**Work required**
Lines with "black" in the records below: say how many there are, and add nothing.

--- Material provided ---

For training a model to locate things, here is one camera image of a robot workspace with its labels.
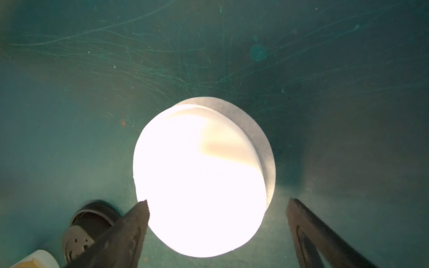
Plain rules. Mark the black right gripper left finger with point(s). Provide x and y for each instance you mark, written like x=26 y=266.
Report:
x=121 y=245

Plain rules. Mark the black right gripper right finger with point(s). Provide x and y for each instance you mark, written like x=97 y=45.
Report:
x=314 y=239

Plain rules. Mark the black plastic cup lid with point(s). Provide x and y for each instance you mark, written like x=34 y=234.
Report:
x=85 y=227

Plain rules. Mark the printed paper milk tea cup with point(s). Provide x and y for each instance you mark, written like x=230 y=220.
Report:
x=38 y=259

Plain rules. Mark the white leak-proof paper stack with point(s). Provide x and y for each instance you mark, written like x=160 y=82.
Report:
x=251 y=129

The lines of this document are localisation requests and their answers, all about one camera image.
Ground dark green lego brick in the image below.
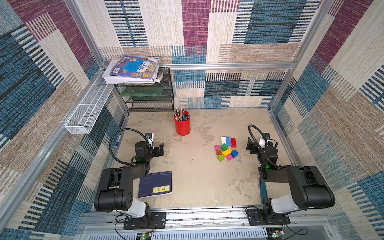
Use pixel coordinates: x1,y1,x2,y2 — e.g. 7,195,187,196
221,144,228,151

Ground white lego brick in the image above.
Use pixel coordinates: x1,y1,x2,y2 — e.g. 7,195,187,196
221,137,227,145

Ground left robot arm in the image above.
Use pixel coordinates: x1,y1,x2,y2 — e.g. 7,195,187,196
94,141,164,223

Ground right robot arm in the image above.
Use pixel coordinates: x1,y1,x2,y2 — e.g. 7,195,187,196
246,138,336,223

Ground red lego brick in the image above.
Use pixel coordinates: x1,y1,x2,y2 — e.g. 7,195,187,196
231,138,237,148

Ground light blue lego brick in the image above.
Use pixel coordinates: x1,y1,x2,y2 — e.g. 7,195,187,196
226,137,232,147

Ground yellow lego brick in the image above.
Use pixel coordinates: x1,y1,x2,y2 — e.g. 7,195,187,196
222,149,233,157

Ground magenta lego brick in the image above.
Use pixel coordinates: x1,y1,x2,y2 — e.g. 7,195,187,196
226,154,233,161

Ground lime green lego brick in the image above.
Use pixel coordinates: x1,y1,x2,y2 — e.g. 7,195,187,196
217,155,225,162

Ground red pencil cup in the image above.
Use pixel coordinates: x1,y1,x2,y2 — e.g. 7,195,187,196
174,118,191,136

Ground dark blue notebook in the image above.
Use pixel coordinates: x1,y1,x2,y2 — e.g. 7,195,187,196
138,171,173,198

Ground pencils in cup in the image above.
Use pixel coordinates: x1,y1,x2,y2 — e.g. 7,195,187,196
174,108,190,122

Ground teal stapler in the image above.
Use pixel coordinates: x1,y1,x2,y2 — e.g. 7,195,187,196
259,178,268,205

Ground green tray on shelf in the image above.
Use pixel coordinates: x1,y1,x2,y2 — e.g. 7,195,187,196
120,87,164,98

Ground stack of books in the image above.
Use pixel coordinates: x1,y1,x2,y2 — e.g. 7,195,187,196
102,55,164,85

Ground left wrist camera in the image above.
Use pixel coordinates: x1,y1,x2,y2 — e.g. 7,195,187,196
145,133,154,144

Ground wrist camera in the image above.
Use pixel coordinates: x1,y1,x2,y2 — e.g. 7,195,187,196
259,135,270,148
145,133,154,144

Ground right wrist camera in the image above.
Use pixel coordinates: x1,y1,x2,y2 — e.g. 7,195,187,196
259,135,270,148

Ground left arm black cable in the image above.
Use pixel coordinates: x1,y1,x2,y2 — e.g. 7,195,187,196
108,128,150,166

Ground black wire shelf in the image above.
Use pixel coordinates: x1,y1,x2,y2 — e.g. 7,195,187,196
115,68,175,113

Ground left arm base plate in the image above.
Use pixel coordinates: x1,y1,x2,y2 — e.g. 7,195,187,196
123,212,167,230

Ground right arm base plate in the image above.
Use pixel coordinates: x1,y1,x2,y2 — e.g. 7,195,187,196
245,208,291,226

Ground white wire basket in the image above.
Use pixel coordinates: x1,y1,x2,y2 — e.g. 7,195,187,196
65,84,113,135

---

**Task result**
5